_What you are asked to do_:
Which lines below contain the word "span"? Copy each one.

====== Collected material

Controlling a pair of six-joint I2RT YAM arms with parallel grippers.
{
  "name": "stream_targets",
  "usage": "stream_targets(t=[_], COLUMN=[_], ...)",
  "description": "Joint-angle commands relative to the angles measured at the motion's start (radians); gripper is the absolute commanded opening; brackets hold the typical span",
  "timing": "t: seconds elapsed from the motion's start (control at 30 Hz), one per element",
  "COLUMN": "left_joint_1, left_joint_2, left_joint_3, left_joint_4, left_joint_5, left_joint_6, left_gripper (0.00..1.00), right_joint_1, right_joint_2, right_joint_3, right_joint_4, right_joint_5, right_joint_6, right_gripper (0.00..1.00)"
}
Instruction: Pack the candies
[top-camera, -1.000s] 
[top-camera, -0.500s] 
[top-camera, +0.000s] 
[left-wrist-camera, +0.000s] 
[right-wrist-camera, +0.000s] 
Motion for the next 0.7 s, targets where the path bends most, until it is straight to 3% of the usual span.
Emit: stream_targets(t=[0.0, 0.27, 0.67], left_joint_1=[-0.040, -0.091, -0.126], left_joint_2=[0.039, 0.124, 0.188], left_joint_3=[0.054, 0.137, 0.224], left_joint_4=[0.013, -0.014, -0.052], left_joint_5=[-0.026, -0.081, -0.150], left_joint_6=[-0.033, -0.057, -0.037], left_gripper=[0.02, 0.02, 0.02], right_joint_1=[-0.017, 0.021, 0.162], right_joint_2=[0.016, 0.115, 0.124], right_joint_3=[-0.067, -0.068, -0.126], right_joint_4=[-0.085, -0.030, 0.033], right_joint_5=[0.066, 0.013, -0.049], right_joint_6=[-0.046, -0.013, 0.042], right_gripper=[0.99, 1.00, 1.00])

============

_Finished task_:
  "description": "Joint-angle commands relative to the angles measured at the motion's start (radians); gripper is the absolute commanded opening; brackets hold the typical span",
Motion for the next 0.7 s, targets where the path bends most, until it is straight to 3% of the usual span.

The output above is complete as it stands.